Exercise directions |
Write out the data exactly from its first line onward, ending with the line in which "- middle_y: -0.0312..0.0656" appears.

Data |
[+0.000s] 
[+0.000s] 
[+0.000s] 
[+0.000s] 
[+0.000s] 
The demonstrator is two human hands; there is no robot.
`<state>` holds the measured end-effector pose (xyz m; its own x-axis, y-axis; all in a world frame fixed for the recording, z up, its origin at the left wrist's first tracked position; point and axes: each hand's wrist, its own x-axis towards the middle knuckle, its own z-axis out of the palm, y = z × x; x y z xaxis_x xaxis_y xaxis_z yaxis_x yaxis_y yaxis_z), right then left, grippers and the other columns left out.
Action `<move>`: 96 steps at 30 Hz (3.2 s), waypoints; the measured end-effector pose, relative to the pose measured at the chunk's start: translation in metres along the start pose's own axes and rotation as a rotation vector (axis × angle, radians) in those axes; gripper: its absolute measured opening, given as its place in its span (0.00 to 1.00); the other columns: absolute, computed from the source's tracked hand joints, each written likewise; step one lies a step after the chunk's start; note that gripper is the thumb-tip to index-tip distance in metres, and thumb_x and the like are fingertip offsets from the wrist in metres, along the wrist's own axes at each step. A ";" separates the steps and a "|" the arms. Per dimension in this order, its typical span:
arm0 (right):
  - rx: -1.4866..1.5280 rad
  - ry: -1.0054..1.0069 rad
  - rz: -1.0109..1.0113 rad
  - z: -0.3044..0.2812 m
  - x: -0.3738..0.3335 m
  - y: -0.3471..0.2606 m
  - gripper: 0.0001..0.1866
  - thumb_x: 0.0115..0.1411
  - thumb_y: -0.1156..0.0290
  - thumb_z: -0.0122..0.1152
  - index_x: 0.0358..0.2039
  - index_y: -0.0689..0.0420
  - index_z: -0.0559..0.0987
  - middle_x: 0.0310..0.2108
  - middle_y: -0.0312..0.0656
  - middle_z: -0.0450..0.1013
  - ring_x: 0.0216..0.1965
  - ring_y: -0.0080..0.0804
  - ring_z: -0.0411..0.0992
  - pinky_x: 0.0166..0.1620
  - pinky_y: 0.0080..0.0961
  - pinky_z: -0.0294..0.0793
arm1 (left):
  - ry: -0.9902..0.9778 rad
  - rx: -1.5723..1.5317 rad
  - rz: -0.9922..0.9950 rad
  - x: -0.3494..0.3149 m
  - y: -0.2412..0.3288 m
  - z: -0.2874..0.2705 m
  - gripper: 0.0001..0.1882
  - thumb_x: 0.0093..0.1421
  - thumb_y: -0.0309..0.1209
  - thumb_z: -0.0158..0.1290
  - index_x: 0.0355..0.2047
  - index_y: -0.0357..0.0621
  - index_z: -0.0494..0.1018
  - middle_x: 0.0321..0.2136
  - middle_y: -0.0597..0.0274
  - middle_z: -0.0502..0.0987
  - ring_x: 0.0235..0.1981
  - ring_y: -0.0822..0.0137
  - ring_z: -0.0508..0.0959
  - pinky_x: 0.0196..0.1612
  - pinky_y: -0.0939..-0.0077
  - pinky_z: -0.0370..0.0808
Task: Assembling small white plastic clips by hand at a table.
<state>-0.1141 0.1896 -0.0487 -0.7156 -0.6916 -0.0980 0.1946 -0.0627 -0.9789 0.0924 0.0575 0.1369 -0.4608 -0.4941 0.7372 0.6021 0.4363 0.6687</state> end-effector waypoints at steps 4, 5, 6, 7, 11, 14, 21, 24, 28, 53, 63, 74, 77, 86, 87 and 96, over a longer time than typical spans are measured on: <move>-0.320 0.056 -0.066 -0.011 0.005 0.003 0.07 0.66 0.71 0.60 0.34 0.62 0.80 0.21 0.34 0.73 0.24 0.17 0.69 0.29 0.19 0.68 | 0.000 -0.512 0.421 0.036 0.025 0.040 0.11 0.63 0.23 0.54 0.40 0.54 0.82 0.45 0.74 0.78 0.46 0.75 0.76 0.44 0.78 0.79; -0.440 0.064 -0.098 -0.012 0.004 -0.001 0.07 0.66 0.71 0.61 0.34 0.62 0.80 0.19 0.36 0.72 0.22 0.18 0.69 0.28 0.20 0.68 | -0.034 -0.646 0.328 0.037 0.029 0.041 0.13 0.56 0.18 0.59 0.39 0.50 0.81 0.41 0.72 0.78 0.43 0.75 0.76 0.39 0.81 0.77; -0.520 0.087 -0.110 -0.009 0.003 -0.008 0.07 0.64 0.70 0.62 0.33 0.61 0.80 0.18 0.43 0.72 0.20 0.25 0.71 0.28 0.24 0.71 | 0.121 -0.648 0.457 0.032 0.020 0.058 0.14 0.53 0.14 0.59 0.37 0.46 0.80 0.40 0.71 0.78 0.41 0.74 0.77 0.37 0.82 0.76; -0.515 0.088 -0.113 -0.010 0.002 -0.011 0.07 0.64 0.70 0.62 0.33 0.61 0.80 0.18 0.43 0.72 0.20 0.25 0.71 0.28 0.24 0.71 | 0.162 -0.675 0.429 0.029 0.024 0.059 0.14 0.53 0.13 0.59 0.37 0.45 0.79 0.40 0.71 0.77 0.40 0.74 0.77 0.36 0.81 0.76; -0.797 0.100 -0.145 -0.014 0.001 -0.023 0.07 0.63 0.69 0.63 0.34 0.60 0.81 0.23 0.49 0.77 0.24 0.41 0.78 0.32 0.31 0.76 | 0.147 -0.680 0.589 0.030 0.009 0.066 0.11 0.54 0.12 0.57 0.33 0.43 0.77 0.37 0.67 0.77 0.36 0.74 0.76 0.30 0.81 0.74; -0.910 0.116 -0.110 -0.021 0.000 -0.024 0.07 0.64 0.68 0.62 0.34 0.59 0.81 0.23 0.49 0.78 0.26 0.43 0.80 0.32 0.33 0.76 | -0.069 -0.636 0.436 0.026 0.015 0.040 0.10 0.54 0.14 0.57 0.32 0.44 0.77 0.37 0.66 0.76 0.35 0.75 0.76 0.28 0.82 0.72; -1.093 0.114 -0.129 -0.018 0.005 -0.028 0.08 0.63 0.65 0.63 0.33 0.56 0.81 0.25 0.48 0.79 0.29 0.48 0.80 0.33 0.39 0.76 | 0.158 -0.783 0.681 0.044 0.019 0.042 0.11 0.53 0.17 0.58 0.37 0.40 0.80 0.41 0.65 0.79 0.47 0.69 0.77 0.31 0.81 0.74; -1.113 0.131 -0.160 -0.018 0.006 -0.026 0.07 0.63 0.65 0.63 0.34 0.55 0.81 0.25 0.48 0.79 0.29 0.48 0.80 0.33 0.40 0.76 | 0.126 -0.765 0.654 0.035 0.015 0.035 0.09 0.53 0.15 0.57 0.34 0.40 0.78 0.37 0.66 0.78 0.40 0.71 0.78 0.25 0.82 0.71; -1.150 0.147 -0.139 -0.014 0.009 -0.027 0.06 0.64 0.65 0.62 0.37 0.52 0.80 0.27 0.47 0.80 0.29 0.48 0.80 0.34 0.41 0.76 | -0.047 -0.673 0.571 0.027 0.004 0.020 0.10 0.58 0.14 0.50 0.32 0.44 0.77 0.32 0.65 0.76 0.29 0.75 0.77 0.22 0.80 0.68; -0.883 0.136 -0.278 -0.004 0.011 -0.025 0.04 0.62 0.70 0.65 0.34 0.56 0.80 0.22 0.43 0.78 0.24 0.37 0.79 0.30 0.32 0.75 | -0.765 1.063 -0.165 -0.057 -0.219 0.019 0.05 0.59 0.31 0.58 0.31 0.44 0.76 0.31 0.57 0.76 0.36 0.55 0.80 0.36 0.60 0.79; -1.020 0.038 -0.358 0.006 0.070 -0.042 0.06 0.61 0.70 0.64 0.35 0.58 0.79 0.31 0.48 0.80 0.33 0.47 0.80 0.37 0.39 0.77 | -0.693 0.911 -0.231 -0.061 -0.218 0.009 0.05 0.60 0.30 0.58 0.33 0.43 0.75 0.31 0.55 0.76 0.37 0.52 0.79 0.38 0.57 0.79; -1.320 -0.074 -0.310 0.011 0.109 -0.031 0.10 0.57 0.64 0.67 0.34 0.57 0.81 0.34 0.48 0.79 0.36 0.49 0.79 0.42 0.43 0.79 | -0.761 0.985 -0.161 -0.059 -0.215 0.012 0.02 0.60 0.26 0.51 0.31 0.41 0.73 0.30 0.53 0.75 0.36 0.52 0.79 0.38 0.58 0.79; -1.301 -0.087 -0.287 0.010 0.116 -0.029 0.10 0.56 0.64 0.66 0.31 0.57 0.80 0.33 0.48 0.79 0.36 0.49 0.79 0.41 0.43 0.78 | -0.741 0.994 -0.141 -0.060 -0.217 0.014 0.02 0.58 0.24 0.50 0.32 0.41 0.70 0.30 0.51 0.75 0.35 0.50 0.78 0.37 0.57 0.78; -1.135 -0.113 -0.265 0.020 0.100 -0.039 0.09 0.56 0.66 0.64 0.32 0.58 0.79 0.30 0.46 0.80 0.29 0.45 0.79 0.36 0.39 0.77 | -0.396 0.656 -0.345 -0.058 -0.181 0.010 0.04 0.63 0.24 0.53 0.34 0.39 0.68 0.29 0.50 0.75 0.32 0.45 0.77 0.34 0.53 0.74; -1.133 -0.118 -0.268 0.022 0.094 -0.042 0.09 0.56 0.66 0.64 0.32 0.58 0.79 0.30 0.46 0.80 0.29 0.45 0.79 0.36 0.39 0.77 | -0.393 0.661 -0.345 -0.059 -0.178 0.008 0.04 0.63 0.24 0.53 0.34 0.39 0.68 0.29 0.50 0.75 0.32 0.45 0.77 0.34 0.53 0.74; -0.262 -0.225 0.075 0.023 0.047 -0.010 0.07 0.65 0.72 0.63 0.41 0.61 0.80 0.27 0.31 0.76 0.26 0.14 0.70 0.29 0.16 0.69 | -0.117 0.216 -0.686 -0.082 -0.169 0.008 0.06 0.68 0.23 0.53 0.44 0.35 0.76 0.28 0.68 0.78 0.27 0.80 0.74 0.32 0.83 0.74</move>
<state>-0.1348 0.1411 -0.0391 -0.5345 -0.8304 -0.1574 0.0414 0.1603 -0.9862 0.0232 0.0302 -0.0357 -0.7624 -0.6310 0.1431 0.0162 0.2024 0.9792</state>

Written solution |
[+0.000s] 
[+0.000s] 
[+0.000s] 
[+0.000s] 
[+0.000s] 
The demonstrator is two human hands; there is no robot.
`<state>` holds the measured end-effector pose (xyz m; its own x-axis, y-axis; all in a world frame fixed for the recording, z up, its origin at the left wrist's first tracked position; point and axes: each hand's wrist, its own x-axis towards the middle knuckle, its own z-axis out of the palm, y = z × x; x y z xaxis_x xaxis_y xaxis_z yaxis_x yaxis_y yaxis_z), right then left, grippers and the other columns left out.
Action `<move>`: 96 steps at 30 Hz (3.2 s), waypoints; the measured end-effector pose, relative to the pose measured at the chunk's start: translation in metres along the start pose's own axes and rotation as a rotation vector (axis × angle, radians) in those axes; gripper: its absolute measured opening, given as its place in its span (0.00 to 1.00); the other columns: absolute, computed from the source's tracked hand joints, each written likewise; step one lies a step after the chunk's start; note that gripper is the thumb-tip to index-tip distance in metres, and thumb_x and the like are fingertip offsets from the wrist in metres, along the wrist's own axes at each step. A ";" separates the steps and a "|" the arms. Per dimension in this order, its typical span:
arm0 (right):
  - rx: -1.4866..1.5280 rad
  - ry: -1.0054..1.0069 rad
  - rz: -1.0109..1.0113 rad
  - z: -0.3044..0.2812 m
  - x: -0.3738..0.3335 m
  - y: -0.3471..0.2606 m
  - gripper: 0.0001..0.1866
  - thumb_x: 0.0115..0.1411
  - thumb_y: -0.1156..0.0290
  - thumb_z: -0.0122..0.1152
  - index_x: 0.0358..0.2039
  - index_y: -0.0689..0.0420
  - index_z: -0.0559..0.0987
  - middle_x: 0.0310..0.2108
  - middle_y: -0.0312..0.0656

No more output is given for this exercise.